■ Assigned task ■
List each line of the data that holds the string "desk".

■ Supplied information ■

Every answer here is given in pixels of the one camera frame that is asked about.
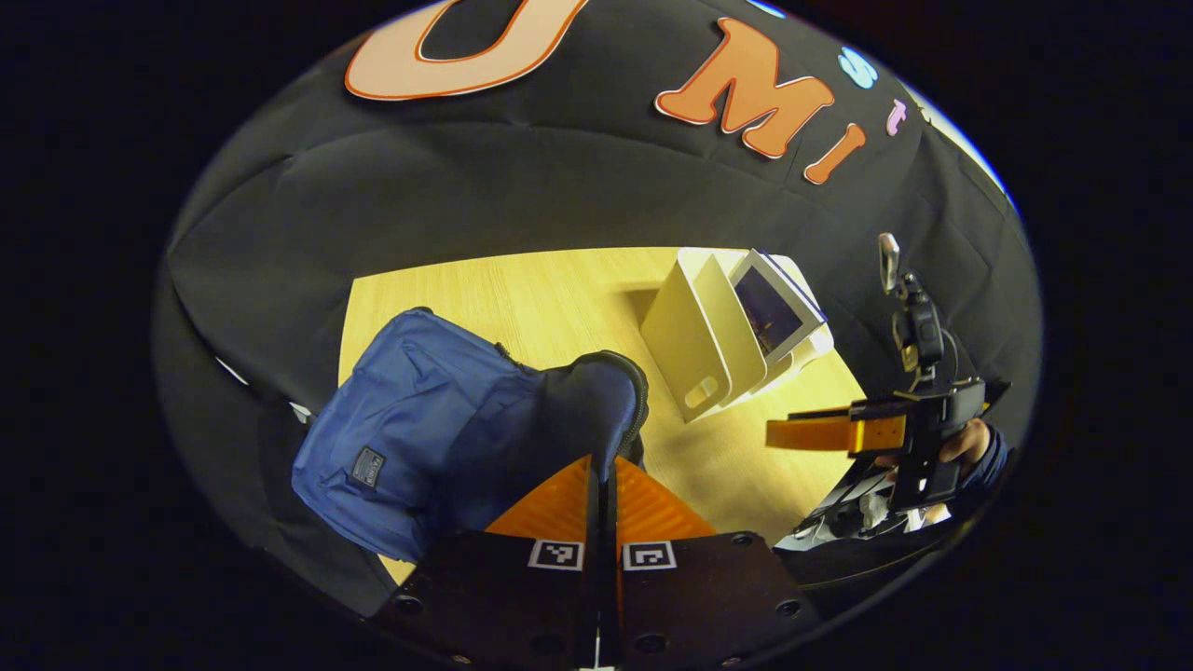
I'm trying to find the black backdrop cloth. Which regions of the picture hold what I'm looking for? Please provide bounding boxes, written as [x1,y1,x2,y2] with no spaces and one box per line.
[154,0,1043,616]

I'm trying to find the blue cover book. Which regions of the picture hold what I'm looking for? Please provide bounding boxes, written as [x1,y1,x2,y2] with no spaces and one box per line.
[728,247,830,367]

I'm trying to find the white bookshelf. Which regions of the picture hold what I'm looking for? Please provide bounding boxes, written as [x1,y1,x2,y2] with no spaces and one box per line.
[639,246,836,426]

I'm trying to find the blue schoolbag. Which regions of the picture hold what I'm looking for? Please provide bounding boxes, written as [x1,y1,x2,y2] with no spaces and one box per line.
[290,307,651,564]

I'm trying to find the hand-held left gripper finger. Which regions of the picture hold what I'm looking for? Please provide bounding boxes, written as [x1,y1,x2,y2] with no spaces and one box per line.
[605,454,822,671]
[372,454,606,671]

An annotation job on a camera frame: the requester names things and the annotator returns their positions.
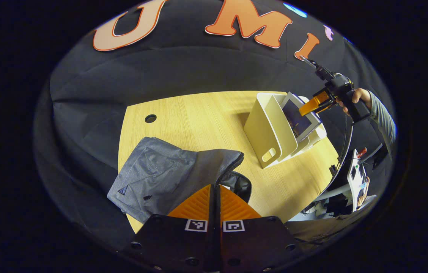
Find blue spine book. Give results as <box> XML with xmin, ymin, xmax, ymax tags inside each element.
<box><xmin>280</xmin><ymin>92</ymin><xmax>323</xmax><ymax>143</ymax></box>

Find white bookshelf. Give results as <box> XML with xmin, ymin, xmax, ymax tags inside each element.
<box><xmin>243</xmin><ymin>92</ymin><xmax>327</xmax><ymax>169</ymax></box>

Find black monitor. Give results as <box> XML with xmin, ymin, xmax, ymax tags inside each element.
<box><xmin>366</xmin><ymin>143</ymin><xmax>389</xmax><ymax>169</ymax></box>

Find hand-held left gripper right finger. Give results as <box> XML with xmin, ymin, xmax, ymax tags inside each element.
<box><xmin>214</xmin><ymin>184</ymin><xmax>305</xmax><ymax>273</ymax></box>

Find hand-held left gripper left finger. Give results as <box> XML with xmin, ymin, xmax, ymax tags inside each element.
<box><xmin>123</xmin><ymin>184</ymin><xmax>214</xmax><ymax>273</ymax></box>

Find grey schoolbag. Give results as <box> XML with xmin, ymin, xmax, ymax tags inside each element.
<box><xmin>107</xmin><ymin>136</ymin><xmax>252</xmax><ymax>225</ymax></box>

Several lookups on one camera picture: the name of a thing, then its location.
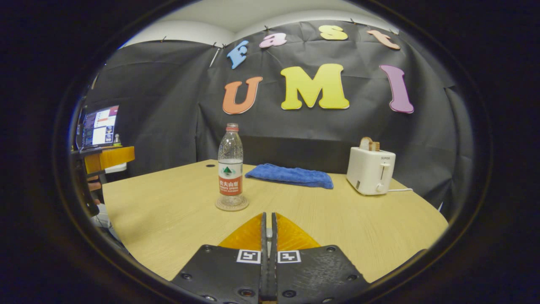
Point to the blue towel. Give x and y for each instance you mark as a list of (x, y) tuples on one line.
[(291, 175)]

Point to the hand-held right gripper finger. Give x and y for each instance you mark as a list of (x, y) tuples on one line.
[(273, 278), (263, 278)]

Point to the clear plastic water bottle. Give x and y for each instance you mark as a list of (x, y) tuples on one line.
[(230, 169)]

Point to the white teacup lid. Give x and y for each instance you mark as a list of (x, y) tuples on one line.
[(269, 234)]

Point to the computer monitor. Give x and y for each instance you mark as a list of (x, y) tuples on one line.
[(100, 126)]

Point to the white toaster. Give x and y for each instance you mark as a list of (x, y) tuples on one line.
[(369, 171)]

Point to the black backdrop cloth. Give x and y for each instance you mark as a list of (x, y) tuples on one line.
[(168, 105)]

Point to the toast slices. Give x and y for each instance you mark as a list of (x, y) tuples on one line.
[(369, 144)]

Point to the round clear coaster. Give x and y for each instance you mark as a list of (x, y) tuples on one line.
[(242, 207)]

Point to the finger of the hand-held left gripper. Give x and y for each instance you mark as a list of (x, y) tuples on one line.
[(109, 158)]

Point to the green bottle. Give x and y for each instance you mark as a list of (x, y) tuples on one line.
[(117, 140)]

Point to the white rod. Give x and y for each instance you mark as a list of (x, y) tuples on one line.
[(214, 57)]

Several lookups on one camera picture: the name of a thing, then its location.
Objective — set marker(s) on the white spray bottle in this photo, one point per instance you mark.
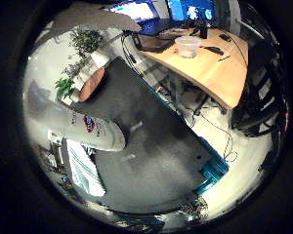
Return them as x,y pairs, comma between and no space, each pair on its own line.
78,123

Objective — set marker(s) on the striped white cloth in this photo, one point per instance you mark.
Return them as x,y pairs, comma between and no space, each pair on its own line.
84,172

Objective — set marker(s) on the dark leafy potted plant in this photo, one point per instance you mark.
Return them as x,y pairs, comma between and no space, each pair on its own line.
85,40

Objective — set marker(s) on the white plant pot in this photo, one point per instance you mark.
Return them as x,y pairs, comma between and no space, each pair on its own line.
99,58

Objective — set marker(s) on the open black laptop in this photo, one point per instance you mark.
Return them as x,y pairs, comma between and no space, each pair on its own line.
143,16

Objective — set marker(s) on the black tablet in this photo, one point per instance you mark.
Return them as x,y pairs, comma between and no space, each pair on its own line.
153,44

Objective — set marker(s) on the clear plastic container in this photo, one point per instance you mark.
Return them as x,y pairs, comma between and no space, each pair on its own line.
187,46

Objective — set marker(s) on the blue-lit computer monitor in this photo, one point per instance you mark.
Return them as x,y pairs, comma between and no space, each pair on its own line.
192,10

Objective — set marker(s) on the black computer mouse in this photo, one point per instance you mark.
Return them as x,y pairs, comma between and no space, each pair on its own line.
213,49

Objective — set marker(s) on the light wooden desk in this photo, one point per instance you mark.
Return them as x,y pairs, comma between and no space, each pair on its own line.
211,65

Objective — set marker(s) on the black pen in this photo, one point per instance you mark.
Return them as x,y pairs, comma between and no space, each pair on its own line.
224,58

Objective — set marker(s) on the black office chair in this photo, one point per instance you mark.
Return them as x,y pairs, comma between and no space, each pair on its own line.
260,91

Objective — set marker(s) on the teal box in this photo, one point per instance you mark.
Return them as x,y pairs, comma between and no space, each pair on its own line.
213,172

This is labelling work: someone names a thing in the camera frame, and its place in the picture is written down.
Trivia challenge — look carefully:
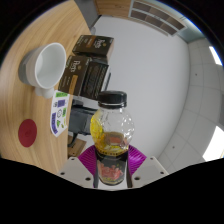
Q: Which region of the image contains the wooden side desk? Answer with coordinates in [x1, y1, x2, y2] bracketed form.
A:
[68, 136, 88, 158]

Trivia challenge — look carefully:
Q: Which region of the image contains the clear drink bottle black cap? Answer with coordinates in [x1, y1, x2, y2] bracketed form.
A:
[89, 90, 136, 187]

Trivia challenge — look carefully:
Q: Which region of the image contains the flat round red coaster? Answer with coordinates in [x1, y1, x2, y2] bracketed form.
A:
[17, 118, 38, 148]

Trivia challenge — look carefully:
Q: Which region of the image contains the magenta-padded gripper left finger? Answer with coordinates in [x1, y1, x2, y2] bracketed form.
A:
[57, 145, 99, 189]

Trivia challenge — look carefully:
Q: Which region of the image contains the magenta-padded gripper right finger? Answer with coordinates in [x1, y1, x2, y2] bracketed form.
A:
[125, 144, 170, 189]

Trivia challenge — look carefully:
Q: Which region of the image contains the large dark brown carton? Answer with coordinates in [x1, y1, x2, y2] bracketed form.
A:
[57, 54, 110, 102]

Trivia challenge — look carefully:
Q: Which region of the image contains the white green purple leaflet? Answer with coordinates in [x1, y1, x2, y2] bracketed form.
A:
[49, 90, 70, 138]

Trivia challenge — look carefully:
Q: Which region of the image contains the white grey mug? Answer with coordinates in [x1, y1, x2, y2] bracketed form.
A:
[18, 42, 68, 100]

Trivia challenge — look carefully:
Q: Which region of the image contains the small dark brown carton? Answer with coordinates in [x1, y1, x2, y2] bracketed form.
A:
[71, 34, 115, 63]

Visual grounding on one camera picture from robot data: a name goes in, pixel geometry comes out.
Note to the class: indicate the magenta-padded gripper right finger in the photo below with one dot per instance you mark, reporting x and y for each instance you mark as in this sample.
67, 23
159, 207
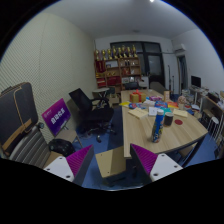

■ Answer section ■
Objective — set marker(s) on the light wooden desk in this photo, one point per instance you mark.
Q: Which region of the image contains the wooden side desk? Answer with coordinates in [x1, y1, x2, y2] bracketed form.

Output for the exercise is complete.